From 3eec76a6e83c4d2aeceb0969bc2948c87e559fc1 Mon Sep 17 00:00:00 2001
From: PGijsbers <p.gijsbers@tue.nl>
Date: Sat, 7 Oct 2023 13:31:43 +0200
Subject: [PATCH] Update Stacking example to work with Py3.9 and sklearn 1.3

---
 examples/custom/extensions/Stacking/exec.py       | 15 ++++++++-------
 .../custom/extensions/Stacking/requirements.txt   |  2 +-
 examples/custom/frameworks.yaml                   |  6 +++---
 3 files changed, 12 insertions(+), 11 deletions(-)
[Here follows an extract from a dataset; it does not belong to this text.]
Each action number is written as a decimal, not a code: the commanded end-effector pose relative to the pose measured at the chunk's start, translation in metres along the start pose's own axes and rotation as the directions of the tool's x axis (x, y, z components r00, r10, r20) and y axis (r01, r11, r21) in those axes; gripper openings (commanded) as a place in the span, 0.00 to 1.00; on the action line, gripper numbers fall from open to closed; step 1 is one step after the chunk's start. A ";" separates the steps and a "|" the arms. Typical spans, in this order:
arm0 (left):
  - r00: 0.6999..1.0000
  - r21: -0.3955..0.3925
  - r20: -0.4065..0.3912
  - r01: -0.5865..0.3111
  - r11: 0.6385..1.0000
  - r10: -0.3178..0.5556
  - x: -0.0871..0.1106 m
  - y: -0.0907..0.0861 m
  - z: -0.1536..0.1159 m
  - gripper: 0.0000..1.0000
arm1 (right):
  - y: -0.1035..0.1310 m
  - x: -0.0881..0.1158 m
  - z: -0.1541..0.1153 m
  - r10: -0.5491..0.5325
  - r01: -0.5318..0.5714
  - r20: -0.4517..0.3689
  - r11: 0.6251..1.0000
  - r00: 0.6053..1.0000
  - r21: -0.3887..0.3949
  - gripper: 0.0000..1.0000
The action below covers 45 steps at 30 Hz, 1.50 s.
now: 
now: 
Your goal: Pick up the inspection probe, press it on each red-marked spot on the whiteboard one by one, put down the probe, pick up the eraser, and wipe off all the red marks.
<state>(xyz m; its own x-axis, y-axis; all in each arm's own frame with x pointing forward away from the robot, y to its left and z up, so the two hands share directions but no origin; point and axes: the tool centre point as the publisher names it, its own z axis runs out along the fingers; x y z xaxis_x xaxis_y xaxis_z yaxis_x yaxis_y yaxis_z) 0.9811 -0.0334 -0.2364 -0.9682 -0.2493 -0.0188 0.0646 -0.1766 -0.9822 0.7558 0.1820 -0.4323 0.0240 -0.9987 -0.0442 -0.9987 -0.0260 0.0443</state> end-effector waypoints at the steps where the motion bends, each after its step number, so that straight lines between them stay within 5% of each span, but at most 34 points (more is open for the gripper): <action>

diff --git a/examples/custom/extensions/Stacking/exec.py b/examples/custom/extensions/Stacking/exec.py
index d8c80879d..47321feb6 100644
--- a/examples/custom/extensions/Stacking/exec.py
+++ b/examples/custom/extensions/Stacking/exec.py
@@ -30,18 +30,17 @@ def run(dataset, config):
 
     training_params = {k: v for k, v in config.framework_params.items() if not k.startswith('_')}
     n_jobs = config.framework_params.get('_n_jobs', config.cores)  # useful to disable multicore, regardless of the dataset config
-    estimators_params = {e: config.framework_params.get(f'_{e}_params', {}) for e in ['rf', 'gbm', 'linear', 'svc', 'final']}
+    estimators_params = {e: config.framework_params.get(f'_{e}_params', {}) for e in ['rf', 'gbm', 'sgdclassifier', 'sgdregressor', 'svc', 'final']}
 
     log.info("Running Sklearn Stacking Ensemble with a maximum time of {}s on {} cores.".format(config.max_runtime_seconds, n_jobs))
     log.warning("We completely ignore the requirement to stay within the time limit.")
     log.warning("We completely ignore the advice to optimize towards metric: {}.".format(config.metric))
 
-
     if is_classification:
         estimator = StackingClassifier(
             estimators=[('rf', RandomForestClassifier(n_jobs=n_jobs, random_state=config.seed, **estimators_params['rf'])),
                         ('gbm', GradientBoostingClassifier(random_state=config.seed, **estimators_params['gbm'])),
-                        ('linear', SGDClassifier(n_jobs=n_jobs, random_state=config.seed, **estimators_params['linear'])),
+                        ('linear', SGDClassifier(n_jobs=n_jobs, random_state=config.seed, **estimators_params['sgdclassifier'])),
                         # ('svc', LinearSVC(random_state=config.seed, **estimators_params['svc']))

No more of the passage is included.